Minimum viable data science
For your first data science project, your data scientist should ideally work through the entire process from building a machine learning model through to live deployment as quickly as possible (think weeks rather than months).
Avoid the temptation to prematurely optimise any particular aspect of the process. The project as a whole should be viewed as an MVP, i.e. the smallest amount of data science work that will conceivably move the needle on your success metric.
You don’t need perfection in order to show concrete results.
Once your data scientist has completed their first MVP, the end-to-end framework for building, deploying and evaluating machine learning models will be in place. They can then build on this and iteratively improve their data science solution over time.
Ensuring your data scientist’s work gets into production ASAP also means they’ll get visibility across the organisation very early on.
You’ll find that other stakeholders suddenly take much more of an interest in your data scientist’s output once they’ve put something concrete out into the real world. Expect to receive a lot of feedback of both the positive and negative variety!

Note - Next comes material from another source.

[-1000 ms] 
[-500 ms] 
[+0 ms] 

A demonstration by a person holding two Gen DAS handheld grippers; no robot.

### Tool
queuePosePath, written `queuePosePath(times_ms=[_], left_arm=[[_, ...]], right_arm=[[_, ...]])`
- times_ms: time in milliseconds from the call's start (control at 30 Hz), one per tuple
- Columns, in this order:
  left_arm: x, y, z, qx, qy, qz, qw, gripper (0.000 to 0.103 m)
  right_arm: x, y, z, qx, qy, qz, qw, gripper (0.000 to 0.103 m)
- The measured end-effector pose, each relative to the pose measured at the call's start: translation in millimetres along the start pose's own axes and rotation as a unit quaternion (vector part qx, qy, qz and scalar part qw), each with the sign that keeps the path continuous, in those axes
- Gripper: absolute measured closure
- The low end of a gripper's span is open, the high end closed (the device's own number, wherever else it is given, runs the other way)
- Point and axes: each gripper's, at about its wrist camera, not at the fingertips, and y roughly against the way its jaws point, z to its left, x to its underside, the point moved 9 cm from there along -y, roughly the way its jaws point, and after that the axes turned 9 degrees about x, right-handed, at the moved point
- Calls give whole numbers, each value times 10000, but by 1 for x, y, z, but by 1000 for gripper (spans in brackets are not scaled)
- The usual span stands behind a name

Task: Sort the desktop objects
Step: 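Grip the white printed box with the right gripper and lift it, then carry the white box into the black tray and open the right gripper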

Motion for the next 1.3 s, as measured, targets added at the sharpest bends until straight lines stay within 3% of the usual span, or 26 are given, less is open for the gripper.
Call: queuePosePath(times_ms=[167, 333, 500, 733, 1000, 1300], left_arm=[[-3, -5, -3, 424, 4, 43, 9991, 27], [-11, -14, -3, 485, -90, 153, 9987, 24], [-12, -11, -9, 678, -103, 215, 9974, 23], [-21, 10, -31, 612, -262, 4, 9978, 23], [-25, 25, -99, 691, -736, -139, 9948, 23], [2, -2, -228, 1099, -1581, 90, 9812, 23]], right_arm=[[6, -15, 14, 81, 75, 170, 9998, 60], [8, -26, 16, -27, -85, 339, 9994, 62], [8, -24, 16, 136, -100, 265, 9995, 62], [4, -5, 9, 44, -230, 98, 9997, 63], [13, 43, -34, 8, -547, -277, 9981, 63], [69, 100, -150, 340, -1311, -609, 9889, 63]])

All this will provide further fuel for your data scientist to improve the quality of their work.
On the flip side, if your data scientist doesn’t quickly put their models into production, then it’ll be a long time – if ever – before you see any kind of value from them. It’s common to see data scientists in this position wasting time on various theoretical exercises that go nowhere (or watching YouTube videos). This is very demoralising!
Empowering your data scientist
To get the most value from a data scientist, you should act as a facilitator for the work they do and make it easy for them to effect change. But what does this actually mean?
Put your data scientist in the middle
The weird hybrid nature of data science means that we data scientists usually need to communicate with all sorts of people across the company.
At various times data scientists will have to talk to programmers, data engineers, data analysts and design/business/product people.
We strongly suggest that your data scientist work in close collaboration with your programmers and data engineers. Only hire someone you’d trust to be comfortable in this environment and who can put code into production directly.
If you have a data engineer, they should help support your data scientist’s goals and objectives. This means your data scientist will need to regularly communicate what they’re working on to the data engineer.
Again, this should be obvious but I’ve worked in many places where the data scientists’ and data engineers’ respective goals were completely misaligned.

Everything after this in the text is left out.